» Task instructions
Please copy each line below that contains the string "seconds".

» Available data
————
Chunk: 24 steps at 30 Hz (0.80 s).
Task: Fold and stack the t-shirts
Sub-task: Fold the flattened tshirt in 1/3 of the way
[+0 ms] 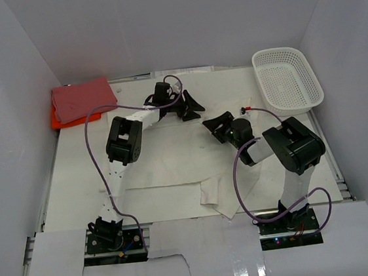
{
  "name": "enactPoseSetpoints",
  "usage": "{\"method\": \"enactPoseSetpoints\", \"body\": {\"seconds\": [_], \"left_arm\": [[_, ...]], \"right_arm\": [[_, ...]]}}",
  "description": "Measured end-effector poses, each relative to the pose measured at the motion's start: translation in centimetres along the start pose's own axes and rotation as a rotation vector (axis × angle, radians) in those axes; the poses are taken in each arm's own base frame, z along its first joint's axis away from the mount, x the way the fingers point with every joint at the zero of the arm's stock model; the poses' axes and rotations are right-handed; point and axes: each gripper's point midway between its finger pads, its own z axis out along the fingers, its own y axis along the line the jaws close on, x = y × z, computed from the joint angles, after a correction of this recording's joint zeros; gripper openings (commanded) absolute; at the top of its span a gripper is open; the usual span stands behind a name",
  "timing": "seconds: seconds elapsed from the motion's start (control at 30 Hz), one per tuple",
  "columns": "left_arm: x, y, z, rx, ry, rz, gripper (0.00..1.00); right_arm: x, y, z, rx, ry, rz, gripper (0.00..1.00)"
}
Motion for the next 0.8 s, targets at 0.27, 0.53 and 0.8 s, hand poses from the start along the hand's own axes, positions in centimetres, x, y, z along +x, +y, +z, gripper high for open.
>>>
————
» Your response
  "usage": "{\"method\": \"enactPoseSetpoints\", \"body\": {\"seconds\": [_], \"left_arm\": [[_, ...]], \"right_arm\": [[_, ...]]}}",
  "timing": "seconds: seconds elapsed from the motion's start (control at 30 Hz), one per tuple",

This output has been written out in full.